« Une thérapie avantageuse car elle permet au patient de ne pas avoir à prendre le comprimé classique tous les jours. Cet aspect réduit le risque d'oubli, améliore l'adhésion thérapeutique et affecte également positivement la qualité de la vie psychologique des personnes, qui se sentent moins liées par la maladie ». Comme Chiara Iaria, directrice de l'UOC des maladies infectieuses et tropicales des arnas civiques de PalermeCommentaires, sur la touche de la deuxième réunion internationale «Diseases infectieuses: nouveaux modèles de gouvernance de managériale clinique en santé» qui s'est tenue hier à Palerme, les opportunités thérapeutiques offertes par les longues thérapies agissant qui révolutionnent le traitement du VIH.

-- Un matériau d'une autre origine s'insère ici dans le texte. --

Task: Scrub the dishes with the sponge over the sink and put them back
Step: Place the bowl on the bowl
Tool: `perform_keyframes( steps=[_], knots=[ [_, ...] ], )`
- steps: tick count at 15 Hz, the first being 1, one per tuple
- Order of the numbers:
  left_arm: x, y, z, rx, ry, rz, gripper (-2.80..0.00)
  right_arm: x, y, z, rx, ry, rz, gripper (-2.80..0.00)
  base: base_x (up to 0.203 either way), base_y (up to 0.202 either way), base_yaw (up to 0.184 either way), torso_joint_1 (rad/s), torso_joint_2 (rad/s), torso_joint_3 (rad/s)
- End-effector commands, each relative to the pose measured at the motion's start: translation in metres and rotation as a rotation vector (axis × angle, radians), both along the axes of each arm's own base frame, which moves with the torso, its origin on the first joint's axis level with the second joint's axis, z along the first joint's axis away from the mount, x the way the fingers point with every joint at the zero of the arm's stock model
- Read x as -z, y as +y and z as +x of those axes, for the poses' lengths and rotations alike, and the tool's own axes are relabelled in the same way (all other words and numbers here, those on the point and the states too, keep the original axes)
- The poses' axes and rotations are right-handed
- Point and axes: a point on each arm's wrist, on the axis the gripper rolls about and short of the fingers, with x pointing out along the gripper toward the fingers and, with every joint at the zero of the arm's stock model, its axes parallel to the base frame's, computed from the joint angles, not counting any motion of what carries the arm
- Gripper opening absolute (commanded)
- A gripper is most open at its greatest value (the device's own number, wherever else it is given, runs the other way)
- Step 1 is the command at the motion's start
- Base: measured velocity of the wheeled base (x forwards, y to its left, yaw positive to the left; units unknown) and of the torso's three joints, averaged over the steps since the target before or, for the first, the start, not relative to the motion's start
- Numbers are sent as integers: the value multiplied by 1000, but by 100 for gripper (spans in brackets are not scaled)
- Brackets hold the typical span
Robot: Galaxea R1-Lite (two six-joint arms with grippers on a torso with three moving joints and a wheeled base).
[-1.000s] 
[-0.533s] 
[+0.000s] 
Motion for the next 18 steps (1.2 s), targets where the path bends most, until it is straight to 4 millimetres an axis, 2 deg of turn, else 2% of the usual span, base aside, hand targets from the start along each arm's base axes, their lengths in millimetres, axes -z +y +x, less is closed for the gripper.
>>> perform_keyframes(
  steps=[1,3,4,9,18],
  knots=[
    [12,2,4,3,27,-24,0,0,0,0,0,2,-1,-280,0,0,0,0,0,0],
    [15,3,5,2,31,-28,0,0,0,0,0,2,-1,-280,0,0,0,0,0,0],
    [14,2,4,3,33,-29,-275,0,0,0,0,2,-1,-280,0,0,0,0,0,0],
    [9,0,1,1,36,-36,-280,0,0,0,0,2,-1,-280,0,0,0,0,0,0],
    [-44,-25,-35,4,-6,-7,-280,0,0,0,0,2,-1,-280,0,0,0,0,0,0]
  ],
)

Avec une injection tous les deux mois, les patients peuvent bénéficier d'une couverture thérapeutique efficace sans avoir besoin d'une administration quotidienne. « C'est comme si le patient n'avait pas fait presque aucune thérapie – explique Iaria – et cela rend le traitement plus facile, plus léger et plus facile à manipuler, tout en maintenant la même efficacité que les thérapies traditionnelles ». Selon le spécialiste, le VIH aujourd'hui peut être considéré comme une pathologie chronique et, en tant que tel, nécessite une gestion à long terme. Dans ce scénario, la thérapie à long terme représente un soutien précieux, non seulement pour son praticité mais aussi pour le fait qu'il répond à un réel besoin exprimé par les patients. « Il y a une forte demande – dit Iaria – certains patients nous offrent spontanément le changement de thérapie parce qu'ils veulent se sentir plus libres. D'autres, cependant, sont informés par nous sur les nouvelles options disponibles et sont heureux de les entreprendre ».

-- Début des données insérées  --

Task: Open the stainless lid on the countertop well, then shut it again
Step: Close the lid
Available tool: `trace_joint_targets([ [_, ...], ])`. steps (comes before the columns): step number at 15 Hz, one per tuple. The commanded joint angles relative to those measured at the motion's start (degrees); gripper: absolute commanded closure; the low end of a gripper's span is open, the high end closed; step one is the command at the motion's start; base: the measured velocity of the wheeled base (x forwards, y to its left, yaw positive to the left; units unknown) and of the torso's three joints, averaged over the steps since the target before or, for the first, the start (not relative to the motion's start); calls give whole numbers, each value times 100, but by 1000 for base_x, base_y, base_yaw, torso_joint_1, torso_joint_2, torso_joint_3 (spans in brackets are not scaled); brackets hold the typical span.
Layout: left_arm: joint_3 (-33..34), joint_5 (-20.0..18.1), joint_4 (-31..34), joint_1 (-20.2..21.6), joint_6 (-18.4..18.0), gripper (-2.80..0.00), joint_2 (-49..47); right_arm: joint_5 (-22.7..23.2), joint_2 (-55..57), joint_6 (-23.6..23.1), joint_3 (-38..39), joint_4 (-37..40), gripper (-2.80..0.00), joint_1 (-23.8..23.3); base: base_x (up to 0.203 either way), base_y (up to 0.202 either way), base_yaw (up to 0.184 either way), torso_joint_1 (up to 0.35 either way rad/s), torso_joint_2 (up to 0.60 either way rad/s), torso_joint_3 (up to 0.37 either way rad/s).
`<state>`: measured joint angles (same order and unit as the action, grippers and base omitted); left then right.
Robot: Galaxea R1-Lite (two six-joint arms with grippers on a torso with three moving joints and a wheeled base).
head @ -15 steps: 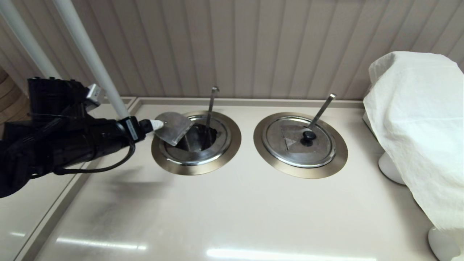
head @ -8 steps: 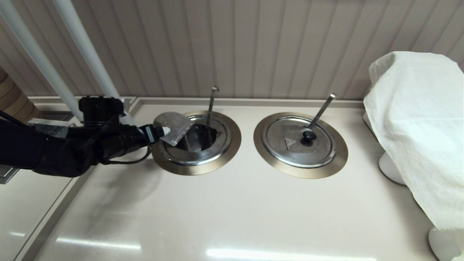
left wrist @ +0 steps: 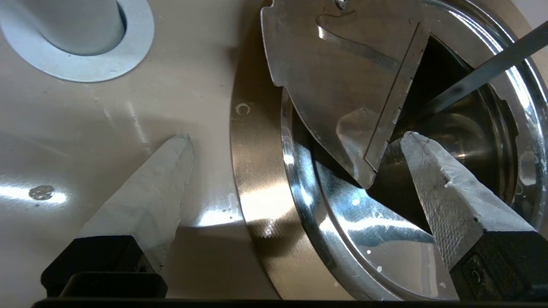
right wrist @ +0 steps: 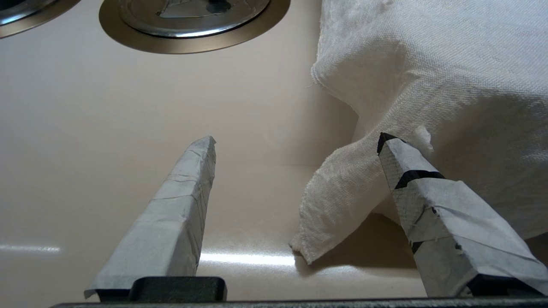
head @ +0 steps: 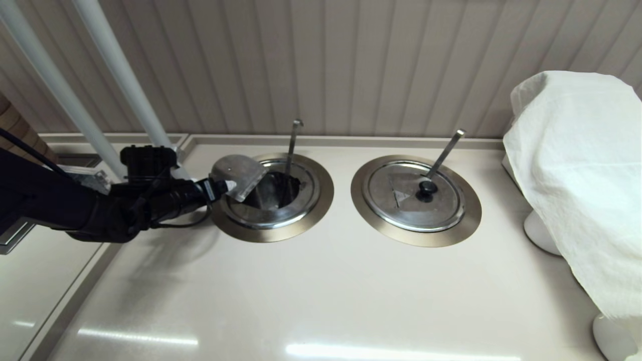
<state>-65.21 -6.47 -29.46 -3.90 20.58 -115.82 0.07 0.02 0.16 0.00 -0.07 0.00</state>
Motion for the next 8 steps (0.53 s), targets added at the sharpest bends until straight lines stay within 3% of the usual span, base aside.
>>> trace_joint_targets([
  [1,-85,-82,-24,3,75,-280,-90,1,-2,-7,0,-1,-280,0,0,0,0,0,0,0],
  [4,-112,-437,-32,-5,407,-280,-34,3,-2,-7,0,-1,-280,0,0,0,0,0,0,0],
  [8,-246,-504,-164,-5,593,-280,-83,10,-2,-2,0,-1,-280,0,0,0,0,0,0,0],
])
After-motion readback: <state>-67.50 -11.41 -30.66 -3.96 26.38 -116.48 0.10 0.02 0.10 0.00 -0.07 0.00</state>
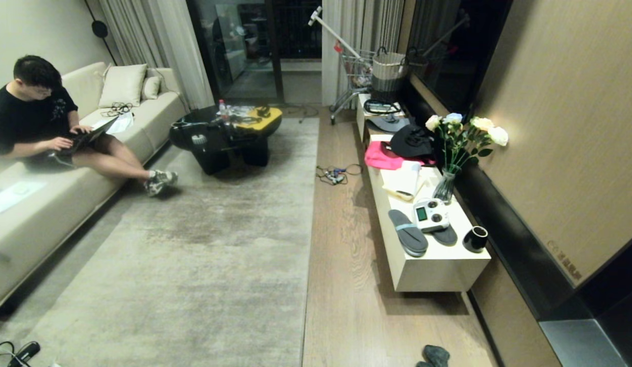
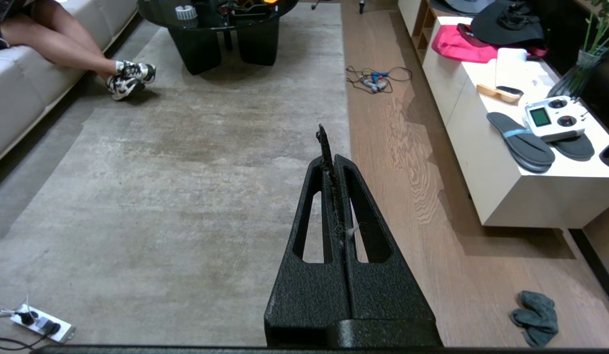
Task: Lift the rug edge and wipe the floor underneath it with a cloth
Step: Pick up the rag
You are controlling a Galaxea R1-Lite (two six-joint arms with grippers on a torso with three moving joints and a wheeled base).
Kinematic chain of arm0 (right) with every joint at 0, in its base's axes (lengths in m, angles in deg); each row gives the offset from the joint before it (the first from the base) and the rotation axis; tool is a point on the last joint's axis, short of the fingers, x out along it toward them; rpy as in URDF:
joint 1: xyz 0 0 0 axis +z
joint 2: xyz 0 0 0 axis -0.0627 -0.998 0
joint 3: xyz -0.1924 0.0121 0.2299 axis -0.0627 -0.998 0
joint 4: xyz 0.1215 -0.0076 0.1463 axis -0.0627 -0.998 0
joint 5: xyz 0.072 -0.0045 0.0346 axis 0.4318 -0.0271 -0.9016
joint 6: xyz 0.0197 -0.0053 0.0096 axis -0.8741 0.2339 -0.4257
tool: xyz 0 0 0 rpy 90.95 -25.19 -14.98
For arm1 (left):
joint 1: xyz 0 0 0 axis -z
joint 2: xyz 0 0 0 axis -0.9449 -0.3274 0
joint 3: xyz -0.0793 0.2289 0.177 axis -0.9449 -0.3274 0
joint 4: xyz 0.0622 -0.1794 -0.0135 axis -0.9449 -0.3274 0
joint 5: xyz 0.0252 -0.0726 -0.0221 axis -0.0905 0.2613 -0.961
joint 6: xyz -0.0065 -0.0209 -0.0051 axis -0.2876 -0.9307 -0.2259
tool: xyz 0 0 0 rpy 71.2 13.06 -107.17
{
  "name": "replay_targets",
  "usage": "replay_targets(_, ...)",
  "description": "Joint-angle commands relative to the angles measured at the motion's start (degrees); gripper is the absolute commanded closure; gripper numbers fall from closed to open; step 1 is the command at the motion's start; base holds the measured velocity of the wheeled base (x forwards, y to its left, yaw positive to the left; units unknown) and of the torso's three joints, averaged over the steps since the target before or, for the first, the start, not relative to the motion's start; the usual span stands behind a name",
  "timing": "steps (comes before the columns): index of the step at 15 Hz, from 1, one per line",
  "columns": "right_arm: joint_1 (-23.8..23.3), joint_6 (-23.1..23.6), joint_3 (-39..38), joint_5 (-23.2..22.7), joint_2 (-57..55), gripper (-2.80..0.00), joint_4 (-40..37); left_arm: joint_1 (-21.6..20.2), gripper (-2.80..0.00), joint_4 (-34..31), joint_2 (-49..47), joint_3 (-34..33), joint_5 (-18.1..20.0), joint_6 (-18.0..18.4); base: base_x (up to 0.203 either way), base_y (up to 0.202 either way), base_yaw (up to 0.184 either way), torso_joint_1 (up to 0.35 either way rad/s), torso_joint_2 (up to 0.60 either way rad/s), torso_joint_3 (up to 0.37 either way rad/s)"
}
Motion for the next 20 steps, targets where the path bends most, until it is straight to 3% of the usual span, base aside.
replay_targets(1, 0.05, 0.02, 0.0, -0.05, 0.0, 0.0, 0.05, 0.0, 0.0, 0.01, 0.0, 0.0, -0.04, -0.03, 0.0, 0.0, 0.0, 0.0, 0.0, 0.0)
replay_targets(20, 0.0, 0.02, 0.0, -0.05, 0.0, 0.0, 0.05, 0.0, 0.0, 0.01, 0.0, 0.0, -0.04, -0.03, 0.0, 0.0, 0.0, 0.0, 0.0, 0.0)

L'efficacité de l'action longue ne se limite pas uniquement au puits individuel. Ils représentent également un puissant outil de santé publique. « Ces thérapies vous permettent de garder la charge virale zéro – souligne Iaria – et cela n'est pas seulement fondamental pour la santé des patients, mais réduit considérablement le risque de transmission du virus. Il s'agit d'une stratégie importante pour le contrôle du VIH à grande échelle. Des études récentes montrent que même les patients participant moins à des thérapies classiques peuvent obtenir une suppression virale efficace.
De plus, l'utilisation de thérapies à long terme s'étend également à la prévention, avec la préparation dite (prophylaxie pré-exposition). « Il est approuvé en Italie – – explique l'infectivologue – mais dans d'autres pays, il est déjà utilisé. Il garantit une couverture plus importante que la préparation conventionnelle, car ici, l'adhésion joue trop un rôle crucial. Ce n'est pas un vaccin, mais c'est une stratégie préventive importante qui a déjà montré un travail, même dans des contextes d'incidence élevés tels que l'Afrique ou le Sud, où il est testé sur une grande échelle ».
Cette nouvelle frontière thérapeutique fait partie d'un panorama en constante évolution, qui examine également la complexité croissante du profil des patients séropositifs, souvent affectés par d'autres comorbidité avec l'avance de l'âge. « Le long jeu aide à simplifier les régimes thérapeutiques et à garantir une plus grande adhésion, à réduire le risque d'échecs thérapeutiques et à améliorer la qualité de la vie globale », conclut Iaria.